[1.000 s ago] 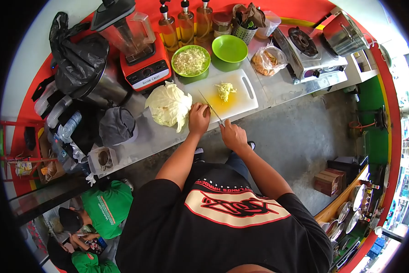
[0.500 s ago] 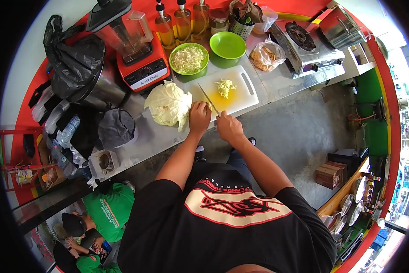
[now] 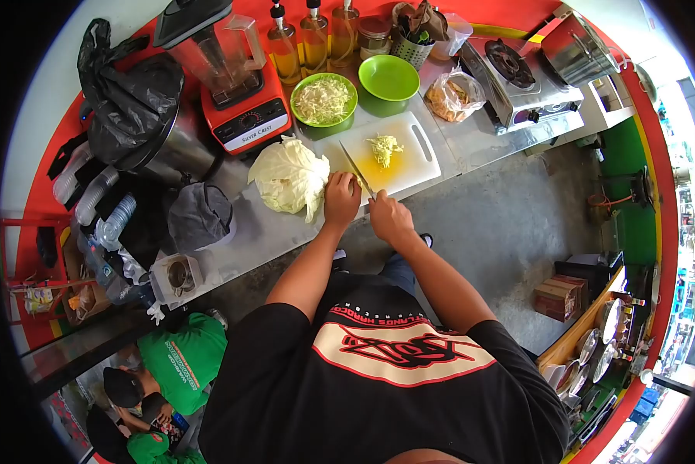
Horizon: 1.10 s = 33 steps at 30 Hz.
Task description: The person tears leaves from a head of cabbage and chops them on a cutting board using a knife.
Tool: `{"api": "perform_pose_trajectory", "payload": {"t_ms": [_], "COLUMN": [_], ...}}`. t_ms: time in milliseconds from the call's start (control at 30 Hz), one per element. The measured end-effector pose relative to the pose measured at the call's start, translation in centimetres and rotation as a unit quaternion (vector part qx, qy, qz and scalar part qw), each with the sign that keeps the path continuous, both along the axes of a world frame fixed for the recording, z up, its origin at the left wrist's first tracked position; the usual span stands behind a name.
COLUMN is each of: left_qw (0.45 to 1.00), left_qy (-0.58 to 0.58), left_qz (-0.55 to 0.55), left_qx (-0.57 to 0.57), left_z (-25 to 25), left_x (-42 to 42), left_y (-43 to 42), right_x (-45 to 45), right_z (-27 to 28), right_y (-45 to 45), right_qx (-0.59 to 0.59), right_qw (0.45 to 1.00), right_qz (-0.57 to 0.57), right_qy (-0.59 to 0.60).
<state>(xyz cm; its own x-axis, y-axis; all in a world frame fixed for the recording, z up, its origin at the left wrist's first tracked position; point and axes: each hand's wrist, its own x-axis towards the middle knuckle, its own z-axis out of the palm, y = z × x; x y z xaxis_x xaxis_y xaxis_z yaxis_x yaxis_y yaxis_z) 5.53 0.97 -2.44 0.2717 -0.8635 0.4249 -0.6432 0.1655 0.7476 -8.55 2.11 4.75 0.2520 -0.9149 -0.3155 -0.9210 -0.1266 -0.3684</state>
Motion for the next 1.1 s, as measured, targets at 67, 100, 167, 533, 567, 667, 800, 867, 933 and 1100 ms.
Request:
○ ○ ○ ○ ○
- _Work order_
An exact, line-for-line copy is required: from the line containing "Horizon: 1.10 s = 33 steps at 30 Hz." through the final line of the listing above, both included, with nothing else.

- _Task output_
Horizon: 1.10 s = 33 steps at 30 Hz.
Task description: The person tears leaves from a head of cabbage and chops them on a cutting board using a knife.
Tool: `{"api": "perform_pose_trajectory", "payload": {"t_ms": [_], "COLUMN": [_], ...}}`. t_ms: time in milliseconds from the call's start (control at 30 Hz), one per element. The measured end-effector pose relative to the pose measured at the call's start, translation in centimetres and rotation as a unit quaternion (vector part qx, qy, qz and scalar part qw), each with the sign that keeps the path continuous, both along the axes of a world frame fixed for the recording, z up, its origin at the left wrist's first tracked position; the usual span stands behind a name.
COLUMN is each of: left_qw (0.45 to 1.00), left_qy (-0.58 to 0.58), left_qz (-0.55 to 0.55), left_qx (-0.57 to 0.57), left_z (-25 to 25), left_x (-42 to 42), left_y (-43 to 42), right_x (-45 to 45), right_z (-27 to 28), right_y (-45 to 45), right_qx (-0.59 to 0.59), right_qw (0.45 to 1.00), right_qz (-0.57 to 0.57), right_qy (-0.59 to 0.60).
<state>(xyz cm; its own x-axis, y-axis; all in a world frame fixed for the recording, z up, its origin at the left wrist's first tracked position; point and axes: each hand's wrist, its own x-axis towards the middle knuckle, its own z-axis out of the palm, y = z × x; x y z xaxis_x xaxis_y xaxis_z yaxis_x yaxis_y yaxis_z) 5.53 0.97 -2.44 0.2717 -0.8635 0.4249 -0.6432 0.1655 0.7476 -8.55 2.11 4.75 0.2520 -0.9149 -0.3155 -0.9210 -0.1266 -0.3684</state>
Motion for the next 1.1 s, as measured, targets at 67, 100, 167, 533, 567, 667, 800, 867, 933 and 1100 ms.
Request:

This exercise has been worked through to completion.